キスはついに舌に変わって、最大限の愛情表現をする犬みたいにボクの顔をベロベロ舐めはじめる。
「あっ、あの……キャルル、嬉しいのはわかったから、そ、そろそろ離して……」
しかしこの一言は、逆効果だった。
「いやああああああああんっ!? アンノウンっ!? ウチのこと、嫌いになっちゃったのぉぉぉぉ!? いやあああああああああっ!! 嫌いにならないでぇぇぇぇぇぇっ!! なんでも、なんでもするからぁぁぁぁぁぁぁぁぁぁぁんっ!!」
ただでさえ熱烈だったキャルルの愛情表現が、さらに激しさを増す。
キャルルはブラウスに手をかけると、ブチブチとボタンを引きちぎってブラを露わにした。

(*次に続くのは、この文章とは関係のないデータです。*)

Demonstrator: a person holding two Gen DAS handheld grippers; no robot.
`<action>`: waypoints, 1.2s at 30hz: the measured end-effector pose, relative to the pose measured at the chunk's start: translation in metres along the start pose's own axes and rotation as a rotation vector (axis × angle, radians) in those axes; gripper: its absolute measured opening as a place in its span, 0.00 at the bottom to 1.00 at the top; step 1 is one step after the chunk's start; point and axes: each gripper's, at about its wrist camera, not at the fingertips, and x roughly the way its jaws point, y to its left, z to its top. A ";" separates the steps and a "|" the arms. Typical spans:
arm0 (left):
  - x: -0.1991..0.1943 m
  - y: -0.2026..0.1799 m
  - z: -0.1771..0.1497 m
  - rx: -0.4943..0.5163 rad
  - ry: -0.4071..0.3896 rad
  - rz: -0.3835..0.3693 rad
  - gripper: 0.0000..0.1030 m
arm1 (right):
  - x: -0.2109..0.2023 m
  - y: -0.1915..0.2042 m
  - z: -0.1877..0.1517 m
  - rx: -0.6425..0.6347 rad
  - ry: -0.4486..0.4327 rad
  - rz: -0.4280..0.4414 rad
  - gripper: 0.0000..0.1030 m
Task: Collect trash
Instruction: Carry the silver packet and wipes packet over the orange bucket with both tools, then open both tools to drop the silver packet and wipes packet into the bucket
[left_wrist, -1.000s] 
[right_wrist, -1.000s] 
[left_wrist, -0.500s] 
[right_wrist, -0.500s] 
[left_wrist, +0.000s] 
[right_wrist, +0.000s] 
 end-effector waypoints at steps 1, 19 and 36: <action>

色は、ピンク……! ステータスウインドウの装備欄にあったのと、同じ……!
……って、そんなこと考えてる場合じゃなかった!
キャルルはブラまでも引きちぎろうとしていたので、慌てて手首を掴んで止める。
「お……落ち着いてキャルルっ!! こんなところで脱いじゃダメだよっ!! ……むっぐぅーっ!?」
問答無用とばかりにボクの顔は、授乳される赤ちゃんみたいにキャルルの胸に押し付けられてしまった。